背景：BCL-2およびBCL-XLは、さまざまな刺激によって誘発されたアポトーシスを阻害し、がんの発生と治療に対する耐性に重要な役割を果たす抗アポトーシスパラログです。多くの臨床研究では、腫瘍におけるこれらの抗アポトーシスタンパク質の発現が予後不良に関連していることが示されています。したがって、細胞では、Bcl-2とBcl-XLの本質的な違いには発現の調節が含まれ、それ以外の場合は機能的に類似していると想定されています。この問題を調べるために、さまざまな細胞内部位を特異的に標的とするBcl-2およびBcl-XLのタンパク質と変異体の機能を比較しました。 方法：定量的免疫ブロッティングによって決定されるように、既知の量のBcl-2またはBcl-XLを安定に発現するヒト乳がん系統MCF-7のクローンを生成しました。細胞質、小胞体、またはミトコンドリア膜の外側膜に限定された細胞内局在を伴うBcl-2およびBcl-XLの野生型および変異体を発現するクローンは、MCF-7およびRat-1線維芽細胞の両方で研究されました。MCF-7細胞では、4つの異なる薬剤（ドキソルビシン、セラミド、タプシガルギン、TNF-alpha）によって誘導されるアポトーシスの予防におけるこれらのタンパク質の機能活性を測定しました。エトポシドと低血清を使用して、線維芽細胞のアポトーシスの誘導に伴う小胞体に位置するBcl-2、Bcl-XL、および変異体の効果を比較しました。 結果：細胞内のこれら2つの抗アポトーシスタンパク質の機能活性における定性的および定量的違いの両方に注意しました：小胞体網状体に局在するBcl-2は、セラミドおよびタプシガルギンによって誘導されるアポトーシスを阻害しますが、ドキソルビシンまたはTnfalphaによって誘導されませんが、Bcl-xlはBcl-xlではありません。小胞体は、4つの薬物すべてに対して活性があります。線維芽細胞では、ERに局在するBcl-2は、エトポシドによる細胞死を防ぎませんでしたが、同じ場所のBcl-XLはそうでした。最後に、MCF-7細胞では、BCL-XLは、ドキソルビシンによって誘導されるアポトーシスを抑制する際にBCL-2の約10倍の活性です。この違いは、クローン生存の大きな違いとして現れることがあります。 結論：同じ細胞の文脈で調べた場合、Bcl-2とBcl-XLは、特定の細胞内経路の阻害の違いによって部分的に媒介されるアポトーシスを阻害する効力が大幅に異なります。
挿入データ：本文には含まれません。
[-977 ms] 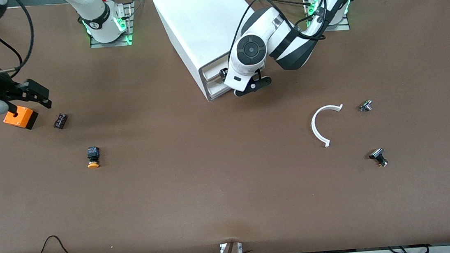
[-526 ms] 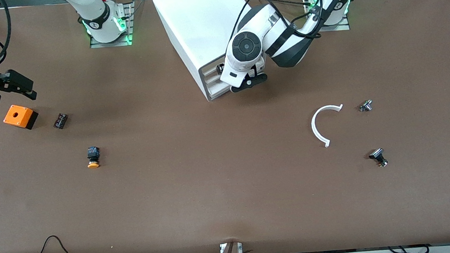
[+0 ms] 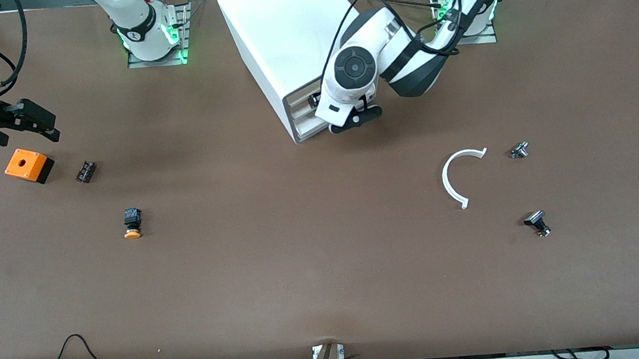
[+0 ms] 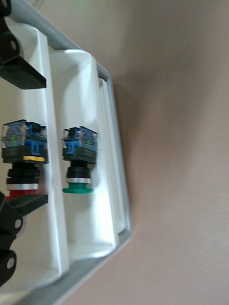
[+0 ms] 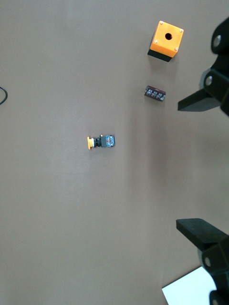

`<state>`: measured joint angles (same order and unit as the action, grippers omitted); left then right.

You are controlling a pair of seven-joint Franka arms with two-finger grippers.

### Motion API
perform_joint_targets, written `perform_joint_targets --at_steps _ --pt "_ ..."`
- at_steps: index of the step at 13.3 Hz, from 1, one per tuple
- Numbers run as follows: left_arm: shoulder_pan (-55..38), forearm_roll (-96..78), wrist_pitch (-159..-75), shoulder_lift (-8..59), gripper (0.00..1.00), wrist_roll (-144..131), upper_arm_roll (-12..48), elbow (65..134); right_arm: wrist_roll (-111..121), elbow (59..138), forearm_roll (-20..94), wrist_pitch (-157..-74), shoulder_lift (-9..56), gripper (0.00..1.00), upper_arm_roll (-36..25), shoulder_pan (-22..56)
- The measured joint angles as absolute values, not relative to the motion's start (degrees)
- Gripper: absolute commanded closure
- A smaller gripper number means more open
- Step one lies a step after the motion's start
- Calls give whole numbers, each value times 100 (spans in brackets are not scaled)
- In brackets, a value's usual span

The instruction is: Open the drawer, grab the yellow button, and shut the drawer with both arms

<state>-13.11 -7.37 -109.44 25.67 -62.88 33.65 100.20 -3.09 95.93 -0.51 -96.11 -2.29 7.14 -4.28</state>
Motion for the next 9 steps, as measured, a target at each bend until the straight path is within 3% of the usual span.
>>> perform_joint_targets --at_steps 6,9 --pt "-311 -597 -10962 2574 2 -4228 3337 9873 -309 9593 -51 -9651 -136 1 508 -359" --pt "171 -1474 -10943 2617 2 -2737 3330 9898 -309 9593 -51 -9650 -136 1 503 -354"
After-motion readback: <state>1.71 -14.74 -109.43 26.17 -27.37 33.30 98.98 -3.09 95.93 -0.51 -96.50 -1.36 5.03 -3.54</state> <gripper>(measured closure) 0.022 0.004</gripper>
BACKGROUND: Bcl-2 and Bcl-XL are anti-apoptotic paralogues that inhibit apoptosis elicited by a wide variety of stimuli, and play critical roles in cancer development and resistance to treatment. Many clinical studies have indicated that expression of these anti-apoptotic proteins in tumours is associated with poor prognosis. It has therefore been assumed that in cells the essential difference between Bcl-2 and Bcl-XL involves regulation of expression and that they are otherwise functionally similar. To examine this issue, we have compared the function of the proteins and of mutants of Bcl-2 and Bcl-XL specifically targeted to different subcellular sites. METHODS: We generated clones of the human breast cancer line MCF-7 stably expressing known amounts of Bcl-2, or Bcl-XL as determined by quantitative immunoblotting. Clones expressing equivalent amounts of wild-type and mutants of Bcl-2 and Bcl-XL with subcellular localization restricted to the cytoplasm, endoplasmic reticulum or outer mitochondrial membrane were studied in both MCF-7 and Rat-1 fibroblasts. In MCF-7 cells we measured the functional activities of these proteins in preventing apoptosis induced by four different agents (doxorubicin, ceramide, thapsigargin, TNF-alpha). Etoposide and low serum were used to compare the effect of Bcl-2, Bcl-XL and mutants located at the endoplasmic reticulum on induction of apoptosis in fibroblasts. RESULTS: We noted both qualitative and quantitative differences in the functional activity of these two anti-apoptotic proteins in cells: Bcl-2 localized to the endoplasmic reticulum inhibits apoptosis induced by ceramide and thapsigargin but not by doxorubicin or TNFalpha, while Bcl-XL at the endoplasmic reticulum is active against all four drugs. In fibroblasts Bcl-2 localized to the ER did not prevent cell death due to etoposide whereas Bcl-XL in the same location did. Finally in MCF-7 cells, Bcl-XL is approximately ten times more active than Bcl-2 in repressing apoptosis induced by doxorubicin. This difference can be manifest as a large difference in clonal survival. CONCLUSION: When examined in the same cellular context, Bcl-2 and Bcl-XL differ substantially in the potency with which they inhibit apoptosis, mediated in part by differences in the inhibition of specific subcellular pathways.